Pada akhir 1960-an dan awal
1970-an terjadi sejumlah perubahan dalam pembuatan tempe di Indonesia. Plastik
(polietilena) mulai menggantikan daun
pisang untuk membungkus tempe, ragi berbasis tepung (diproduksi mulai 1976 oleh Lembaga Ilmu Pengetahuan
Indonesia dan banyak digunakan oleh Koperasi Produsen
Tempe Tahu Indonesia, Kopti) mulai menggantikan laru tradisional, dan kedelai
impor mulai menggantikan kedelai lokal.
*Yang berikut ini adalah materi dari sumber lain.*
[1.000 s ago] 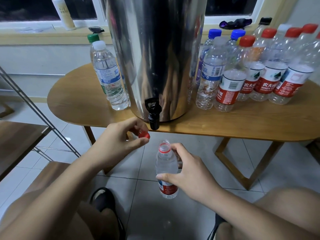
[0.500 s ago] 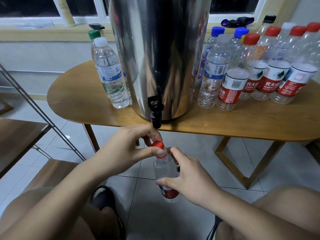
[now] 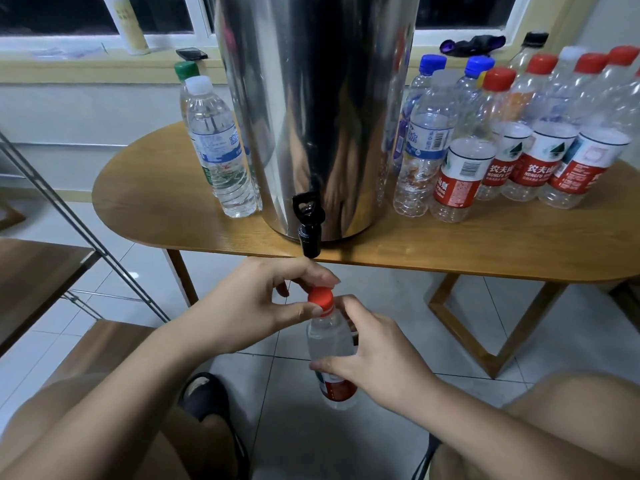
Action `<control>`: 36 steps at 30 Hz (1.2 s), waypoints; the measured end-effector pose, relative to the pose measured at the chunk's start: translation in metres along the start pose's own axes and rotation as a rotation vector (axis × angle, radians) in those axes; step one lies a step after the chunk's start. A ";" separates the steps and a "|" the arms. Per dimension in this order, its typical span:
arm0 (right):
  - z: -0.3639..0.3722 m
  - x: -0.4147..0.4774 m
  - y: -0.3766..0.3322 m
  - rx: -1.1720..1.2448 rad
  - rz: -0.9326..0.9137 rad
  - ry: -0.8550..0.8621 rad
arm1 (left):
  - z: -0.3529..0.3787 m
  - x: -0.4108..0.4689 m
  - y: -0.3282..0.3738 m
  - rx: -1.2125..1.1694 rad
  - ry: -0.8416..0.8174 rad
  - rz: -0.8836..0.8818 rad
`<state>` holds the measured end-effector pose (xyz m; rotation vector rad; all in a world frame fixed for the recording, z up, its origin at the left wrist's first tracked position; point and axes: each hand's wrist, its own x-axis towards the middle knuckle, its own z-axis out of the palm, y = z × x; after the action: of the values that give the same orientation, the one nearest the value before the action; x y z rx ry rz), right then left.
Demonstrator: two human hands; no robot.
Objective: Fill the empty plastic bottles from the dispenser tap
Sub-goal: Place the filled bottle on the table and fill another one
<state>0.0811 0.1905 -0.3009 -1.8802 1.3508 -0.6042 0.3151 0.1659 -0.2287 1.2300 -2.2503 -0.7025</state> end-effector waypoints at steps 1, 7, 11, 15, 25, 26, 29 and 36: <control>0.000 0.000 -0.001 0.008 0.005 0.000 | 0.001 0.000 0.000 0.026 0.008 0.010; -0.004 0.001 -0.004 0.059 0.005 0.013 | 0.000 0.002 0.004 0.066 0.037 0.031; -0.004 0.000 -0.006 0.024 -0.032 0.005 | -0.003 0.002 0.004 0.047 0.090 -0.019; -0.004 0.000 -0.007 0.018 -0.048 0.005 | -0.003 0.002 0.003 0.043 0.085 -0.025; -0.005 -0.001 -0.011 0.032 -0.052 -0.012 | 0.000 0.001 0.001 0.061 0.073 -0.003; -0.005 -0.001 -0.011 0.032 -0.053 -0.012 | 0.002 0.001 0.001 0.075 0.083 0.012; -0.005 -0.001 -0.012 0.042 -0.054 -0.005 | 0.001 0.002 0.004 0.097 0.062 0.029; -0.007 -0.001 -0.010 0.027 -0.064 0.022 | -0.001 0.003 0.010 0.003 -0.081 0.026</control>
<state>0.0817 0.1917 -0.2882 -1.9056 1.2945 -0.6742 0.3087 0.1679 -0.2209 1.1913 -2.3298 -0.7514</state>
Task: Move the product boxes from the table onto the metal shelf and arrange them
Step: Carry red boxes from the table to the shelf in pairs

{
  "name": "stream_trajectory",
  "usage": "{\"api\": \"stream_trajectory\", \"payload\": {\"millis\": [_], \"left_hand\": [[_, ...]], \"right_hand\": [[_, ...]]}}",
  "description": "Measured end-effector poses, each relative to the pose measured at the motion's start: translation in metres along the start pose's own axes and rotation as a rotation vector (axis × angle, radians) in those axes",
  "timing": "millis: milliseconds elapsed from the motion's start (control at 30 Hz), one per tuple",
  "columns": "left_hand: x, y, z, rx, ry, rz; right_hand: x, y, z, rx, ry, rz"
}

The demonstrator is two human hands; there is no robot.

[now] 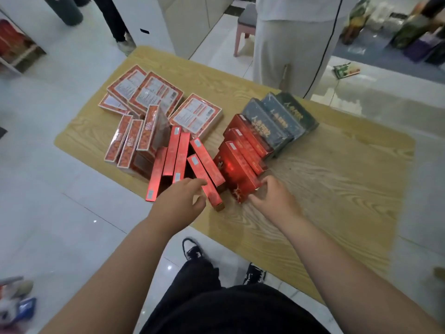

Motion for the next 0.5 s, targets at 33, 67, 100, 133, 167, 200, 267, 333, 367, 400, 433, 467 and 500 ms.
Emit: {"api": "stream_trajectory", "payload": {"millis": [33,67,100,133,167,200,267,333,367,400,433,467,500], "left_hand": [[0.0,-0.017,-0.001,-0.021,0.0,0.002],[-0.001,-0.034,-0.002,-0.04,-0.005,0.002],[-0.001,-0.052,-0.001,-0.058,-0.004,-0.003],[-0.002,-0.07,0.001,-0.084,0.003,-0.008],[-0.003,-0.088,0.004,-0.111,0.014,-0.013],[-0.004,-0.105,0.008,-0.131,0.032,-0.022],[-0.011,-0.136,0.013,-0.153,0.069,-0.053],[-0.025,-0.165,0.017,-0.191,0.081,-0.111],[-0.035,-0.177,0.017,-0.209,0.077,-0.146],[-0.045,-0.189,0.018,-0.226,0.066,-0.179],[-0.055,-0.199,0.019,-0.242,0.055,-0.209],[-0.064,-0.206,0.021,-0.255,0.048,-0.233],[-0.072,-0.212,0.023,-0.264,0.042,-0.254]], "right_hand": [[-0.006,-0.004,0.007,-0.061,-0.017,-0.006],[-0.015,-0.008,0.014,-0.124,-0.033,-0.018],[-0.023,-0.011,0.019,-0.177,-0.053,-0.027],[-0.031,-0.014,0.024,-0.222,-0.069,-0.038],[-0.037,-0.016,0.026,-0.253,-0.089,-0.045],[-0.041,-0.016,0.028,-0.285,-0.12,-0.049],[-0.043,-0.017,0.029,-0.335,-0.196,-0.035],[-0.041,-0.014,0.034,-0.415,-0.282,-0.008],[-0.04,-0.012,0.037,-0.456,-0.324,-0.004],[-0.041,-0.007,0.044,-0.504,-0.354,-0.006],[-0.041,-0.002,0.05,-0.545,-0.374,0.0],[-0.041,0.005,0.059,-0.595,-0.385,0.012],[-0.039,0.014,0.067,-0.642,-0.398,0.033]]}}
Point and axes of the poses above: each hand's wrist, its own y-axis away from the middle knuckle, its own x-axis out of the back of the hand, z = x × y, the point moved 9 cm from there along -y, towards the middle knuckle, and after that the axes turned 15 degrees about z, right-handed, at the moved point
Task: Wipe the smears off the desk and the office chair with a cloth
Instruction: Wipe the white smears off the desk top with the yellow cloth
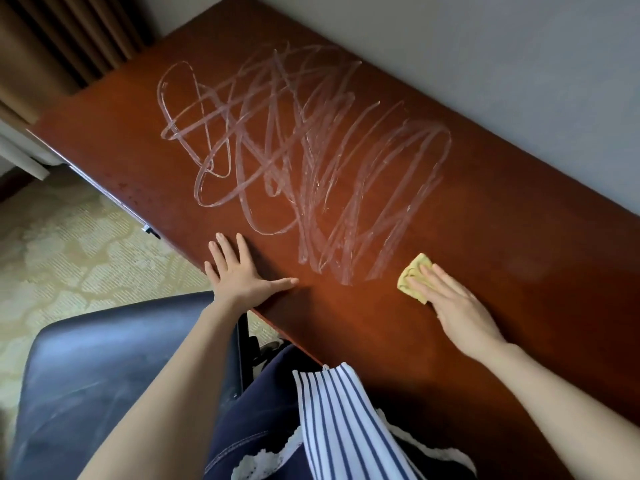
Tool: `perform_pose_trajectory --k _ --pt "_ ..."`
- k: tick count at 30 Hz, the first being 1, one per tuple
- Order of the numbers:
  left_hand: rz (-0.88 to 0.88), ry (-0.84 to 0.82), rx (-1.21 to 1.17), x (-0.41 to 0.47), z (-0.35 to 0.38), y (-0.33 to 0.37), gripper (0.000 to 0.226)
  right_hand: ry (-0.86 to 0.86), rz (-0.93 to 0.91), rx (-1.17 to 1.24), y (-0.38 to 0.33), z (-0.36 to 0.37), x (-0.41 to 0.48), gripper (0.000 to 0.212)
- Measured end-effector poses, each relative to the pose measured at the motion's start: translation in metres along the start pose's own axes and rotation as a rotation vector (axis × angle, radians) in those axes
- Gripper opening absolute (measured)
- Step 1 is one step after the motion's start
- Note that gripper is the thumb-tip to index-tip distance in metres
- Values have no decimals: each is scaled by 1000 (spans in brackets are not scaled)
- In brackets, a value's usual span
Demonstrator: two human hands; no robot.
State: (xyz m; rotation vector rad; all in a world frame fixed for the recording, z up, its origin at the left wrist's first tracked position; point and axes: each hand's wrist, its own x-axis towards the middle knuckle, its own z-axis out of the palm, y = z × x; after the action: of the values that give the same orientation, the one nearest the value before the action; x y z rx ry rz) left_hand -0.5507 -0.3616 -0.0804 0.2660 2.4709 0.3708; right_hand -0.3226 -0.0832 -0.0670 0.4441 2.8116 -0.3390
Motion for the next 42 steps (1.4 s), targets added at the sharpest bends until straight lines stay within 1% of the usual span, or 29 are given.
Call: perform_pose_trajectory --k 3,6,8,10,13,18,20,24,26,28,31,35,39,42 --pt "18 -60 29 -10 7 2 157 30 146 19 0 -7 25 58" --pt "14 -131 34 -15 11 3 162 60 312 60 -17 -9 49 57" --pt "7 -165 35 -16 11 3 163 66 430 47 -34 -7 57 55" --pt "10 -172 61 -16 12 2 164 73 444 23 -52 -1 59 57" --pt "10 -183 97 -14 12 2 164 87 319 24 -73 12 52 61" --pt "-25 -209 152 -15 8 9 164 72 4 32 -91 32 26 65" --pt "-26 -207 171 -17 6 10 159 46 -145 30 -89 36 14 67" --pt "-23 -157 251 -19 5 9 152 49 -411 42 -76 31 -5 74" --pt "-8 -121 296 -19 6 7 150 32 -504 7 -64 20 -4 78" --pt "4 -111 305 -19 7 7 149 30 -533 -48 -52 8 3 77" --pt "5 -127 288 -18 7 7 148 -51 -462 -60 -34 -6 17 74" --pt "1 -139 277 -16 7 7 148 -58 -297 -90 -23 -20 43 72" --pt "-2 -163 264 -14 6 5 150 -84 -93 26 -33 -28 79 61" --pt "0 -192 265 -12 4 4 153 -104 5 74 -51 -28 102 57"
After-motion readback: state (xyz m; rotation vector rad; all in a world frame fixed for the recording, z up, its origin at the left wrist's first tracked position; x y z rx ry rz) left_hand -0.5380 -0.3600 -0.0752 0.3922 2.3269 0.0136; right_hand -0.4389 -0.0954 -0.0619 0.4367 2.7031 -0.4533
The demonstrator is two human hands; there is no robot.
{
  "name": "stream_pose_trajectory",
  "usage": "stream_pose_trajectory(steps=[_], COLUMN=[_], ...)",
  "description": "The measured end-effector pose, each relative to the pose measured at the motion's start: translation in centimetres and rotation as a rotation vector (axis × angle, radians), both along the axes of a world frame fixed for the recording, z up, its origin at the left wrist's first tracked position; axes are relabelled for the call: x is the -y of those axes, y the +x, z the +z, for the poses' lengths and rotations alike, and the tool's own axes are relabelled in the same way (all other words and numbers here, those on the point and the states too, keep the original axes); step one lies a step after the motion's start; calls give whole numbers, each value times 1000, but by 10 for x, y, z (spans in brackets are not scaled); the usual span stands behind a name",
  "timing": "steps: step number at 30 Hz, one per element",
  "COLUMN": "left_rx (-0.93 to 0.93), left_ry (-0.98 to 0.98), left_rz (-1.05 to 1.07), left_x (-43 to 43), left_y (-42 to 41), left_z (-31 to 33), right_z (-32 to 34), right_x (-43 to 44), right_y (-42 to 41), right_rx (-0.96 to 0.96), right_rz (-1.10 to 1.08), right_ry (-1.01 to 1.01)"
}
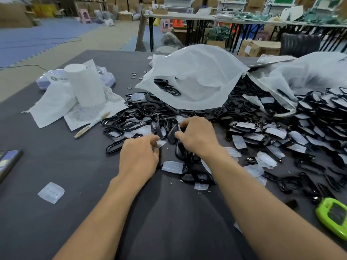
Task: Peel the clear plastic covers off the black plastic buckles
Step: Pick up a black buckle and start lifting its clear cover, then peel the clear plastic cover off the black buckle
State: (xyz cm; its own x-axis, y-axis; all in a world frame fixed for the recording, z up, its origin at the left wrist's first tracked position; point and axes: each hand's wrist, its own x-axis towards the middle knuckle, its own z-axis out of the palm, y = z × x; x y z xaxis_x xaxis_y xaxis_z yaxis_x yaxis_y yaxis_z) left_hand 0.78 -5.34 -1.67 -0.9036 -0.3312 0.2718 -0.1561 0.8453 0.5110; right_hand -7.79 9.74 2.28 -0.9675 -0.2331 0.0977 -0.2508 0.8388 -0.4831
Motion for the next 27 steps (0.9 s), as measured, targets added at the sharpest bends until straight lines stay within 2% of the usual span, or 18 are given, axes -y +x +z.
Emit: stream_pose_trajectory(steps=[3, 6, 9, 13, 15, 17, 19, 20, 23, 25, 27], left_rx=[-12, -91, -183, -256, -264, -258, -266, -273, -251, -258, -329], left_ry=[66, -5, 81, 356, 395, 347, 338, 406, 763, 827, 920], left_rz=[-15, -13, 100, 268, 302, 319, 256, 180, -80, -73, 13], left_x=[3, 1, -3, -4, -2, -1, -6, -8, -14, -11, -2], left_y=[-3, -2, 1, 7, 8, 9, 10, 10, 5, 0, -5], left_z=[-2, -2, 4, 19, 22, 23, 24, 23, 18, 17, 17], right_z=[-4, -5, -9, -17, -19, -19, -18, -18, -17, -16, -12], right_x=[9, 11, 5, -4, -4, -4, -5, -4, 6, 8, -2], right_y=[0, 6, 11, 27, 32, 33, 32, 34, 41, 42, 36], right_rx=[-18, -44, -128, -331, -307, -200, -140, -132, -33, 15, -69], right_rz=[-69, -114, -203, -288, -290, -298, -268, -232, -60, -1, -89], right_ry=[-20, -18, -97, -470, -666, -816, -837, -817, -802, -788, -765])
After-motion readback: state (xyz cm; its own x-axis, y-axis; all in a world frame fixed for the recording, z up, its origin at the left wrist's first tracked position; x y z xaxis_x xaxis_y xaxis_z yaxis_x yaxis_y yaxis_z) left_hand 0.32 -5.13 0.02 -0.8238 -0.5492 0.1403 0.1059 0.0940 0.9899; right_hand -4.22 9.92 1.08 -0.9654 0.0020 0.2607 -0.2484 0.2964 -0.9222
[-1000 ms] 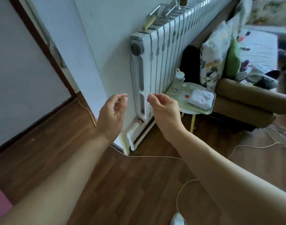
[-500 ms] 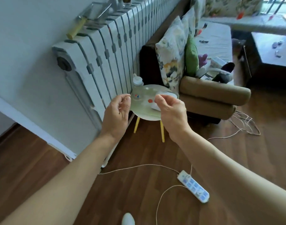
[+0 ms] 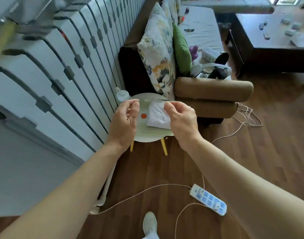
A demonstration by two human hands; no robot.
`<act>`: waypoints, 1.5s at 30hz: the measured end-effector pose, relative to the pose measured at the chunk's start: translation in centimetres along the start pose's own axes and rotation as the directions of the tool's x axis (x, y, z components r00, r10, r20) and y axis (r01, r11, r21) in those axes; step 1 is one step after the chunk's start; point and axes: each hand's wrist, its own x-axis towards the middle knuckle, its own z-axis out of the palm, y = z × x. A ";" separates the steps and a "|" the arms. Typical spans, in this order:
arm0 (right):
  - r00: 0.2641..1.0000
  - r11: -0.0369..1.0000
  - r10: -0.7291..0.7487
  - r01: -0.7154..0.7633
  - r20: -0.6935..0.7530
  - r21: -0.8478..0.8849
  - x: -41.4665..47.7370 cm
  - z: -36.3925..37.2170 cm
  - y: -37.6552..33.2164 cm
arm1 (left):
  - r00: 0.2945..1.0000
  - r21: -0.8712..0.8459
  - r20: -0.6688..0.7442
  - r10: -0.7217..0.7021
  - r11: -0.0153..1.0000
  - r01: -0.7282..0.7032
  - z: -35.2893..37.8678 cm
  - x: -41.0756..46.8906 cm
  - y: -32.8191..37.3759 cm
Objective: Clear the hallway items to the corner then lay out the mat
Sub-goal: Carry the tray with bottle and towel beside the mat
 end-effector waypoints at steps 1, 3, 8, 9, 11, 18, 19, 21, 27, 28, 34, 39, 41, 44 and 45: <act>1.000 1.000 0.012 -0.012 -0.012 -0.003 1.2 0.3 0.5 | 1.000 0.003 0.014 -0.010 1.000 0.010 0.4 1.1 -0.9; 0.999 0.999 0.033 -0.033 -0.016 -0.012 3.0 0.6 1.6 | 0.999 0.008 0.024 -0.040 0.999 0.040 1.1 2.6 -2.4; 0.995 0.994 0.100 -0.100 -0.006 -0.044 8.3 1.3 5.5 | 0.991 0.024 0.073 -0.115 0.993 0.113 4.6 5.7 -6.7; 0.993 0.992 0.116 -0.116 -0.004 -0.048 9.4 1.5 6.5 | 0.988 0.023 0.079 -0.132 0.991 0.131 5.5 6.3 -7.8; 0.990 0.988 0.138 -0.137 0.008 -0.067 11.5 1.9 8.7 | 0.985 0.027 0.074 -0.153 0.988 0.151 7.3 7.5 -9.9; 0.983 0.971 0.180 -0.172 0.031 -0.168 19.3 3.3 18.2 | 0.974 0.158 0.031 -0.222 0.964 0.215 13.2 10.9 -19.8; 0.981 0.967 0.190 -0.182 0.029 -0.178 20.1 3.5 19.4 | 0.971 0.179 0.013 -0.239 0.956 0.233 13.7 11.1 -21.1; 0.977 0.959 0.211 -0.202 0.023 -0.197 21.7 4.1 22.0 | 0.963 0.220 -0.029 -0.270 0.938 0.269 14.6 11.5 -24.1; 0.965 0.942 0.259 -0.262 -0.039 -0.212 24.6 6.4 27.2 | 0.931 0.219 -0.047 -0.363 0.905 0.364 16.6 12.2 -31.1; 0.964 0.939 0.262 -0.267 -0.051 -0.215 24.9 6.9 27.7 | 0.926 0.224 -0.054 -0.373 0.900 0.375 16.7 12.2 -32.1; 0.959 0.909 0.260 -0.283 -0.113 -0.306 25.5 8.8 29.8 | 0.921 0.328 -0.083 -0.382 0.862 0.387 16.1 12.5 -36.2; 0.958 0.807 0.153 -0.262 -0.241 -0.530 25.2 9.8 31.4 | 0.885 0.517 -0.168 -0.433 0.726 0.454 14.6 13.0 -38.5; 0.947 0.715 0.115 -0.288 -0.299 -0.637 25.2 9.7 32.1 | 0.856 0.547 -0.214 -0.471 0.668 0.505 14.2 13.2 -39.1; 0.927 0.626 0.126 -0.351 -0.354 -0.696 25.4 9.5 33.2 | 0.811 0.586 -0.191 -0.553 0.598 0.546 13.9 13.7 -40.4; 0.919 0.595 0.158 -0.380 -0.361 -0.708 25.5 9.5 33.6 | 0.796 0.592 -0.172 -0.580 0.585 0.555 13.8 13.9 -40.7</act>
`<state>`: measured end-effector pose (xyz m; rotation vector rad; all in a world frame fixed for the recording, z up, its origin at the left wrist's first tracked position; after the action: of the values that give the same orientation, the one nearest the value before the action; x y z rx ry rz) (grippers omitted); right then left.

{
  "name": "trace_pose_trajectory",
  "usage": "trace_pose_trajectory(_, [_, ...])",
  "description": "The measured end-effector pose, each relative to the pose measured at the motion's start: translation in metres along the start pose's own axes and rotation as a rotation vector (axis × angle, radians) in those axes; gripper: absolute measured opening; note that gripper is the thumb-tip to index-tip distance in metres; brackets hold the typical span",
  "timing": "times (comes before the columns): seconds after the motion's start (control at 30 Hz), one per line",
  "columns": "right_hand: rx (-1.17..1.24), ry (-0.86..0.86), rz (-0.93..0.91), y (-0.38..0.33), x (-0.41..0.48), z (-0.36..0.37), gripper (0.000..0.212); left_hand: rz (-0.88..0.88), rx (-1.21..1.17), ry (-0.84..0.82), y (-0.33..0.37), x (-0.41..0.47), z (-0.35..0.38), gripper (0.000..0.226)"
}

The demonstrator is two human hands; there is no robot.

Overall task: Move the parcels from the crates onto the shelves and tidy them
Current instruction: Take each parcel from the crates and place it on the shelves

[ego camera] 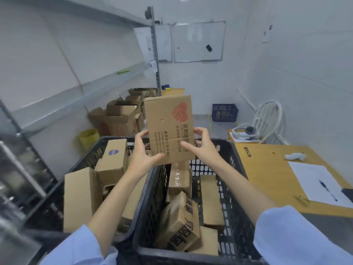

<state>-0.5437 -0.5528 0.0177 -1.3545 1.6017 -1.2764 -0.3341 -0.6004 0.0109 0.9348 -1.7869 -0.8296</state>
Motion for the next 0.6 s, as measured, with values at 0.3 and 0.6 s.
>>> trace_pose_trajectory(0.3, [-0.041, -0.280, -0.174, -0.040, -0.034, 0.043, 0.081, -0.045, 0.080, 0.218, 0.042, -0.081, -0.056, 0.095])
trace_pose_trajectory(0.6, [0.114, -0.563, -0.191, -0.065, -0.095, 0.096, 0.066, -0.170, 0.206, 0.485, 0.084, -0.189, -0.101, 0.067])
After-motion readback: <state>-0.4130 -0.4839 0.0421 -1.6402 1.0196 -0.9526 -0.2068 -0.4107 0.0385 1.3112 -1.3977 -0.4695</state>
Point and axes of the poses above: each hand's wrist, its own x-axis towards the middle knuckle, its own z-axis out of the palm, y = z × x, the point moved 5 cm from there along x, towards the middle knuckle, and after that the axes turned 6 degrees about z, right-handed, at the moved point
Produksi tempe meningkat dan
industrinya mulai dimodernisasi pada tahun 1980-an, sebagian berkat peran serta
Kopti yang berdiri pada 11
Maret 1979 di Jakarta dan pada tahun 1983 telah
beranggotakan lebih dari 28.000 produsen tempe dan tahu.
Standar teknis untuk tempe telah ditetapkan
dalam Standar Nasional Indonesia
dan yang berlaku sejak 9 Oktober 2009 ialah SNI 3144:2009. Dalam standar
tersebut, tempe kedelai didefinisikan sebagai "produk yang diperoleh dari
fermentasi biji kedelai dengan menggunakan kapang Rhizopus sp., berbentuk
padatan kompak, berwarna putih sedikit keabu-abuan dan berbau khas tempe”.